Entrepreneur means a natural person associated with a Venture named in a Venture Sponsorship Agreement.

Qualifying Applicant means any person(s) that has sufficient experience and resources to conduct venture building as a business.

Start-up Period means 24 months following the incorporation of a Venture Studio Company and  any extended period of time agreed by the Registrar pursuant to subrule 4.2.2.

Venture means a start-up business that a Venture Studio wishes to, or has agreed to, sponsor pursuant to a Venture Sponsorship Agreement.

Venture Funding means any capital raised by a Venture Studio in respect of a Venture, or income, deductions or other items attributable to a Venture.

Venture Sponsorship Agreement means an agreement entered into between a Venture Studio and 1 or more Entrepreneurs, under which it is agreed that the Venture Studio sponsors the Venture.

Venture Studio has the meaning given to the term in subrule 2.1.1.

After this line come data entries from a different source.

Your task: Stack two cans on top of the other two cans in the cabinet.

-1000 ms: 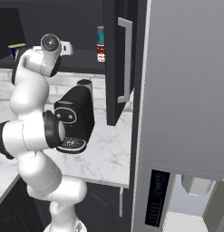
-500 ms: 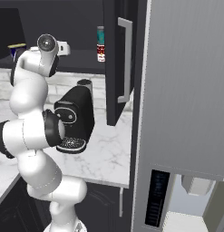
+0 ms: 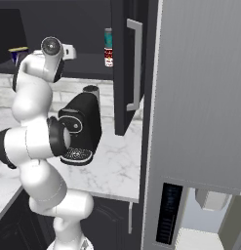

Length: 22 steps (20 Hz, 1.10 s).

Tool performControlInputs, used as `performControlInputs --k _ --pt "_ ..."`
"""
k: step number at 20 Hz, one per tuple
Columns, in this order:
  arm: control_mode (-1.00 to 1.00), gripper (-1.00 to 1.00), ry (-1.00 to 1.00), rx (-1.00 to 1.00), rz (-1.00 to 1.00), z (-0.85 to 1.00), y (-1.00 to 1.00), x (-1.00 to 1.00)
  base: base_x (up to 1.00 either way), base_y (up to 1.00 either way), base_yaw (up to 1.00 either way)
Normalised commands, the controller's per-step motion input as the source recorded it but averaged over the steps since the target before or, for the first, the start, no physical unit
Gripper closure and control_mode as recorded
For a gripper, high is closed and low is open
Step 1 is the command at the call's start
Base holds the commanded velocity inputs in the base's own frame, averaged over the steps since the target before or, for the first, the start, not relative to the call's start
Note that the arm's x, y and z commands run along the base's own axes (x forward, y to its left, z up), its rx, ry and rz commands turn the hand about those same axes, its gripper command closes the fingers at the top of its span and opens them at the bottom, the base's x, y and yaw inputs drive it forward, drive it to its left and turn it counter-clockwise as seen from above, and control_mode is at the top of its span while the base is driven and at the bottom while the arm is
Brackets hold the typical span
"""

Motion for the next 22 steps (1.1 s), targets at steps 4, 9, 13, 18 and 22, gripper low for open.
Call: performControlInputs --k 4,9,13,18,22 --pt "-1.0 -1.0 0.0 0.0 0.0 0.0 -0.03 0.16 0.0 0.0 0.0" --pt "-1.0 -1.0 0.0 0.0 0.0 0.0 0.0 0.12 0.0 0.0 0.0" --pt "-1.0 -1.0 0.0 0.0 0.0 0.0 0.0 0.08 0.0 0.0 0.0" --pt "-1.0 -1.0 0.0 0.0 0.0 0.0 0.0 0.03 0.0 0.0 0.0" --pt "-1.0 -1.0 0.0 0.0 0.0 0.0 0.0 0.0 0.0 0.0 0.0"
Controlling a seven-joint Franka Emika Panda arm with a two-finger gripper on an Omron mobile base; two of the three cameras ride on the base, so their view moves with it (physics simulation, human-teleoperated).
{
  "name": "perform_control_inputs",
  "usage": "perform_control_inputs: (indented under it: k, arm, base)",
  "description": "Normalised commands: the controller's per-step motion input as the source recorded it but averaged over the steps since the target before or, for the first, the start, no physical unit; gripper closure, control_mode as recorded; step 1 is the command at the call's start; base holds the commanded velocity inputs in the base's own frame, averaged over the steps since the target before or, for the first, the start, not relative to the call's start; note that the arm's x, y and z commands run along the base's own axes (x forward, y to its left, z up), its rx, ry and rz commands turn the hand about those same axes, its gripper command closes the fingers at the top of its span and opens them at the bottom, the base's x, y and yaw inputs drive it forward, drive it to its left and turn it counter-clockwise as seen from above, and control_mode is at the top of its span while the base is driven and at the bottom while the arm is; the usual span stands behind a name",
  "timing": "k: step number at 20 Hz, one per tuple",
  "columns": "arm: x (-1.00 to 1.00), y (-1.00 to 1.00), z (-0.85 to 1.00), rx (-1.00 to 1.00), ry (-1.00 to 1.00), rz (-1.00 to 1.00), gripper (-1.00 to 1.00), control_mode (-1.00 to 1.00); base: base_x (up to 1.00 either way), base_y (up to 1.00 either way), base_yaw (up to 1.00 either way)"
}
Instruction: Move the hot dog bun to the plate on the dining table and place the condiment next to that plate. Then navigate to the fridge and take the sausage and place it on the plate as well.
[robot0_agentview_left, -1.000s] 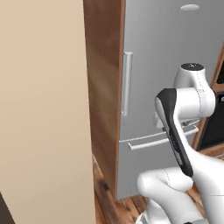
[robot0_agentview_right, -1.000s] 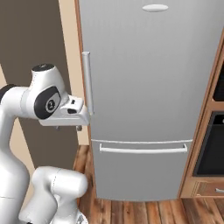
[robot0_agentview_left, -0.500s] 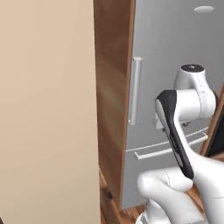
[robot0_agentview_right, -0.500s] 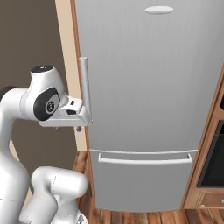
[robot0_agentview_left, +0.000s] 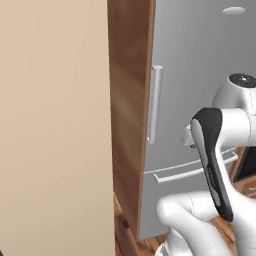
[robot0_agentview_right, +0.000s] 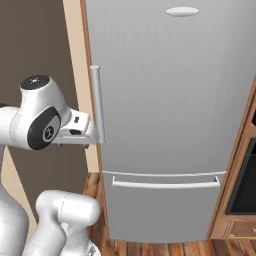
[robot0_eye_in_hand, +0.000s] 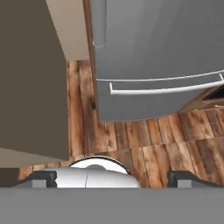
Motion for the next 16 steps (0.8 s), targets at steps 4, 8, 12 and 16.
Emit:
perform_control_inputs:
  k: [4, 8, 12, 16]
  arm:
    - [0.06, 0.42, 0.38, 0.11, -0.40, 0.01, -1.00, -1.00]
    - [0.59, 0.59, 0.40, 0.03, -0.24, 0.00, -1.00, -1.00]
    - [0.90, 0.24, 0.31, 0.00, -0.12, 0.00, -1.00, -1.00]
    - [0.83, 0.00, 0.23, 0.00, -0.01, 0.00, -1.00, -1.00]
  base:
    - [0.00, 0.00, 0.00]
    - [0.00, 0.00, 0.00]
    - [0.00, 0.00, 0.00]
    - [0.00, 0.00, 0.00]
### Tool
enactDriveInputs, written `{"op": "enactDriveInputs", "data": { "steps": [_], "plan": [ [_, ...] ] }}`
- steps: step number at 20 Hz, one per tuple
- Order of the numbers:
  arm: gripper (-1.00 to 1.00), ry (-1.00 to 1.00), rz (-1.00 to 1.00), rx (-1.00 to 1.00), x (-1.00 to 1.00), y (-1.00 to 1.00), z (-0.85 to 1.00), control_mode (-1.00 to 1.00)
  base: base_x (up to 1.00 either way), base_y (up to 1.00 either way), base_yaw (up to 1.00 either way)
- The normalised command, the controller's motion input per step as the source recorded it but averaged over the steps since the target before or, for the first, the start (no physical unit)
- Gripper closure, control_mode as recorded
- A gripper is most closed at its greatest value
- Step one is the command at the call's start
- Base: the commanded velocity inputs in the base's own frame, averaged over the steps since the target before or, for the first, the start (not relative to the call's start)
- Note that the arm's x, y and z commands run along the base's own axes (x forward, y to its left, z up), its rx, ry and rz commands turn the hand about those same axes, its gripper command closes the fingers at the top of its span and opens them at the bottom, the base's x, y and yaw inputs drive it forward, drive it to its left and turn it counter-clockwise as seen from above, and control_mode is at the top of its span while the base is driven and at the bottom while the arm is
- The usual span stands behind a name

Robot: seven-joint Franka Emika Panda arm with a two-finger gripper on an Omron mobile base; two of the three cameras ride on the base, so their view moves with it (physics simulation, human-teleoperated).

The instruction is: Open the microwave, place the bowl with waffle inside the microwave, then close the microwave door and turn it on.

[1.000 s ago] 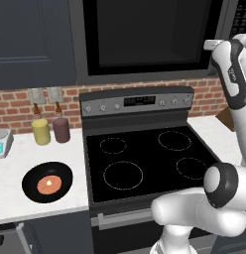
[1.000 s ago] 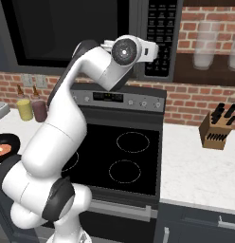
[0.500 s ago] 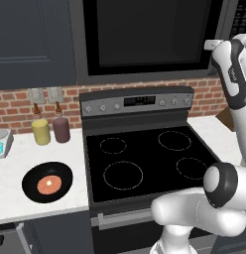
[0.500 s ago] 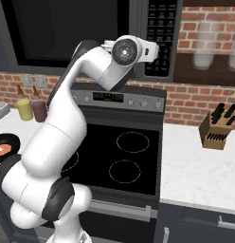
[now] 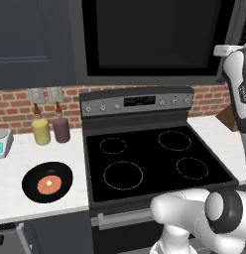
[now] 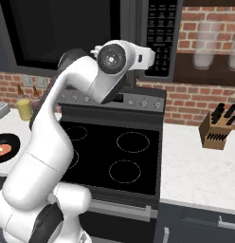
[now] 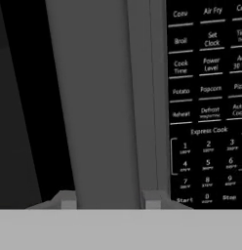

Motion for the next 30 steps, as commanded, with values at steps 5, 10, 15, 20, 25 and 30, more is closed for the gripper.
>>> {"op": "enactDriveInputs", "data": {
  "steps": [5,10,15,20,25,30],
  "plan": [
    [1.00,0.02,-0.05,0.00,-1.00,0.00,0.00,-1.00,0.00,0.00,0.00],
    [1.00,0.05,-0.05,0.00,-1.00,0.00,0.00,-1.00,0.00,0.00,0.00],
    [1.00,0.06,-0.03,0.00,-1.00,0.00,0.00,-1.00,0.00,0.00,0.00],
    [1.00,0.08,-0.02,0.00,-1.00,0.00,-0.02,-1.00,0.00,0.00,0.00],
    [1.00,0.09,-0.02,0.00,-1.00,0.00,-0.02,-1.00,0.00,0.00,0.00],
    [1.00,0.11,0.00,0.00,-0.89,0.01,-0.01,-1.00,0.00,0.00,0.00]
  ]
}}
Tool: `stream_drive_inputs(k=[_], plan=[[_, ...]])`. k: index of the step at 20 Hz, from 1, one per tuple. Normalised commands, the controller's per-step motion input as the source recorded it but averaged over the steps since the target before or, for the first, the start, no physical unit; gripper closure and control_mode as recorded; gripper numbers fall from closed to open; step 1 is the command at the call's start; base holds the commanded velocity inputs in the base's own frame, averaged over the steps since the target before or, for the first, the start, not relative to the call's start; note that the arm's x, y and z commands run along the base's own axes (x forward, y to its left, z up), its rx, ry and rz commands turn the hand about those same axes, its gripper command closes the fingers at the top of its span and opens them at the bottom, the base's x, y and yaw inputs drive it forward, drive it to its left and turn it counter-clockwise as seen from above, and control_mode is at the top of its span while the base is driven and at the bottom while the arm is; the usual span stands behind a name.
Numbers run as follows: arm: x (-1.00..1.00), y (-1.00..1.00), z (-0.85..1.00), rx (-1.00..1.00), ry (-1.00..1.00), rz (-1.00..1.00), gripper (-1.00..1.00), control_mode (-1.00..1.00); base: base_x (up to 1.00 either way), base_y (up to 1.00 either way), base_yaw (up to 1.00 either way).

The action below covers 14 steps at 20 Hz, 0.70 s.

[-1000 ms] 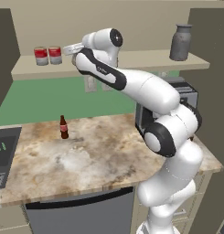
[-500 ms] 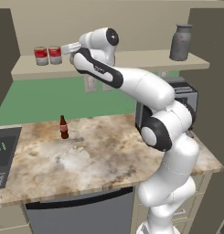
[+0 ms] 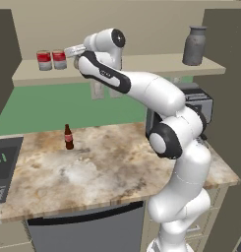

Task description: Pick the cans from the counter and place them in their designated side in the cabinet.

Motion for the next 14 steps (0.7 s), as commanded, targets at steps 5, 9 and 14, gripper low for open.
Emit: stream_drive_inputs(k=[5,9,14], plan=[[0.13,0.00,-0.21,0.00,0.03,0.00,1.00,-1.00,0.00,0.00,0.00],[0.11,0.01,-0.21,0.00,0.02,0.00,-1.00,-1.00,0.00,0.00,0.00],[0.11,0.01,-0.04,0.00,0.00,0.00,-1.00,-1.00,0.00,0.00,0.00]])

Venture Studio Company has the meaning given to the term in subrule 2.1.2.

SCHEDULE 2: FEES

1.1.         Table of fees payable to the AIFCA

The following table prescribes the fees payable to the AIFCA under the AIFC Venture Studio Rules (the Rules).

Column 1

item

Column 2

Description of the fee

Column 3

fee

US$

1

Applying for Validation of the Qualifying Applicant under subrule 2.2.2

100

2

Applying for an exemption according to subrule 2.3.2.

100

3

Filing a Venture Sponsorship Agreement to sponsor a Venture according to subrule 3.2.1.

100

3

Applying for an exemption according to subrule 3.2.5.

100

5

Applying to extent a period of a Venture sponsorship according to subrule 3.4.2.

100

6

Applying for an exemption according to subrule 4.2.2.

100

SCHEDULE 3: CONTENT REQUIREMENTS FOR VENTURE SPONSORSHIP AGREEMENT

1.1.         The Venture Sponsorship Agreement must include the following as a minimum: 

(a)                the names of the Venture Studio and Entrepreneur;

(b)                the name(s) of the Qualifying Applicant of the Venture Studio; 

(c)                the summary and description of the Venture and the specification of the end deliverable;

(d)                the terms and conditions of the Venture Funding;

(e)                the date of the start of the Venture Funding; 

(f)                 the maximum and minimum sizes of the Venture Funding;

(g)                the terms of termination of the Venture Funding;

(h)                the terms and conditions to convert the Venture to a Venture Studio Company;

(i)                  the scope of non-financial obligations of the Venture Studio;

(j)                  the scope of engagement of the Entrepreneur;

(k)                the warrants of the Entrepreneur on absence of conflicting interests of third parties in relation to the Venture;

(l)                  the authorisation by the Entrepreneur, pursuant to separate agreement, to use all copyrights, patent, utility certificate, industrial drawing and designs, trademarks and trade secrets which the Entrepreneur have or may register for use in connection with the Venture Sponsorship Agreement;

(m)              the terms of benefits of the Entrepreneur and Venture Studio, pursuant to separate agreement, in return for the Venture Sponsorship Agreement, including but not limited to:

(i)                  the rights of the Entrepreneur and Venture Studio to receive Securities in Venture (when it becomes a Venture Studio Company) or in any Affiliate; or

(ii)                 the rights of the Entrepreneur to receive payment in return for work done or services provided under the Venture Sponsorship Agreement.